**How to complete this task:** State only the number of lines below where the word "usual" is found.

(Stored entries)
╭──

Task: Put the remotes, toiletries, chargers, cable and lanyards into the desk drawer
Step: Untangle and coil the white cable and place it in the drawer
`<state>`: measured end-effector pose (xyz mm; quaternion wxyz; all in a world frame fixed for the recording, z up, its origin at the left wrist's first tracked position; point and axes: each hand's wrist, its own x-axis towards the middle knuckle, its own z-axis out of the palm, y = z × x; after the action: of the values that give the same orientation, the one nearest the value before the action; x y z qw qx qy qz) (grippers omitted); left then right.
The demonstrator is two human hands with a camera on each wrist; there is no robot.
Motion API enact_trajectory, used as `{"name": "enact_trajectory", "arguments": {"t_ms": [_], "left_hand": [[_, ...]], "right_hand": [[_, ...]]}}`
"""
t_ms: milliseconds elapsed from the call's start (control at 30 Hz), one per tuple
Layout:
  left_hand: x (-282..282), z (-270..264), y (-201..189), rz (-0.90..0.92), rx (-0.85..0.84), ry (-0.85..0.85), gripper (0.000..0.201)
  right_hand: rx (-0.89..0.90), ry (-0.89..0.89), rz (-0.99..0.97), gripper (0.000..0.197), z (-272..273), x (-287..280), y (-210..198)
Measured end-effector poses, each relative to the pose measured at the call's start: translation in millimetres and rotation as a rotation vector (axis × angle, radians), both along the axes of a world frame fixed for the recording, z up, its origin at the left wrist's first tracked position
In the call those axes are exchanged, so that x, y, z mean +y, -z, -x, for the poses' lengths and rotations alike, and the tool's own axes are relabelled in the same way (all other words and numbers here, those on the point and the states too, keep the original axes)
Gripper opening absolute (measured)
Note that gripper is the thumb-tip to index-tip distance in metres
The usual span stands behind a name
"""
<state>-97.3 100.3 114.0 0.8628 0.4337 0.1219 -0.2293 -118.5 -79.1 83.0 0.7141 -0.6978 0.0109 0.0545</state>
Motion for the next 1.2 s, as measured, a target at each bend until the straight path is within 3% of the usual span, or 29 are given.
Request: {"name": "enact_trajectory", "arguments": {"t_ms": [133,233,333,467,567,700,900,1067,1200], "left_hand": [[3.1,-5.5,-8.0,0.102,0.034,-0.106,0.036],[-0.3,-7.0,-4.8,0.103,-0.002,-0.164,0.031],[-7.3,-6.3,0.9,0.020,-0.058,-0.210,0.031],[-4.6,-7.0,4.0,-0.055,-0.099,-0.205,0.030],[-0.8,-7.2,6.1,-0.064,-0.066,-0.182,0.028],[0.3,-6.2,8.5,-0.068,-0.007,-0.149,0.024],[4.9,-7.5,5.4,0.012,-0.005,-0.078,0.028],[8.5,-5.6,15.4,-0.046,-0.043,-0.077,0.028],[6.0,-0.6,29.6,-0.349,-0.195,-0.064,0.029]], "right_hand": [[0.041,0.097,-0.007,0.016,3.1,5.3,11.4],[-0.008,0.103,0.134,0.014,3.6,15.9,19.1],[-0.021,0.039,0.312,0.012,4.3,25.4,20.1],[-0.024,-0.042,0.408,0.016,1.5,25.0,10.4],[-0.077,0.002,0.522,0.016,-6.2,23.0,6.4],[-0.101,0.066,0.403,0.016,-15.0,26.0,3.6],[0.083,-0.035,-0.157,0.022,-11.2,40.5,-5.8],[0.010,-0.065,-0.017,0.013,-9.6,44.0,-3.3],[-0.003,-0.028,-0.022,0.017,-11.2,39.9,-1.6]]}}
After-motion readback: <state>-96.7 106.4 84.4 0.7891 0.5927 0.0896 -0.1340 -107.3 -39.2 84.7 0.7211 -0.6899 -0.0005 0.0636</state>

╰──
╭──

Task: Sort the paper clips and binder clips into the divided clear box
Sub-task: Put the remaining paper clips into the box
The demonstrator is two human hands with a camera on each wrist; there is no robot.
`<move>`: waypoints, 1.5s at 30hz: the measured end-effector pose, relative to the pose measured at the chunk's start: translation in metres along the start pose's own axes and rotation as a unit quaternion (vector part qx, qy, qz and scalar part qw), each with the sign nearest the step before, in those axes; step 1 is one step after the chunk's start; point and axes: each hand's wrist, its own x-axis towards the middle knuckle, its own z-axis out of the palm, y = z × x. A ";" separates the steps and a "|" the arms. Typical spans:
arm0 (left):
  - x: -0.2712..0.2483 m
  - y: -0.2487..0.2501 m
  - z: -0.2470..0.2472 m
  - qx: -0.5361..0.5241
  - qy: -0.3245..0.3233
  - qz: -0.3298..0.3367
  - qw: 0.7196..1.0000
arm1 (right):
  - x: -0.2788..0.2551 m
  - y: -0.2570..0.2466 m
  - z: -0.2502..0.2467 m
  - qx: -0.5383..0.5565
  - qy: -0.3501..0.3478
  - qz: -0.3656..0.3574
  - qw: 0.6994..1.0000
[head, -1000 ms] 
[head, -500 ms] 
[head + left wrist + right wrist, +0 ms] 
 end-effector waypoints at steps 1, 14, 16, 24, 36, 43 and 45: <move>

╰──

**Task output:** 2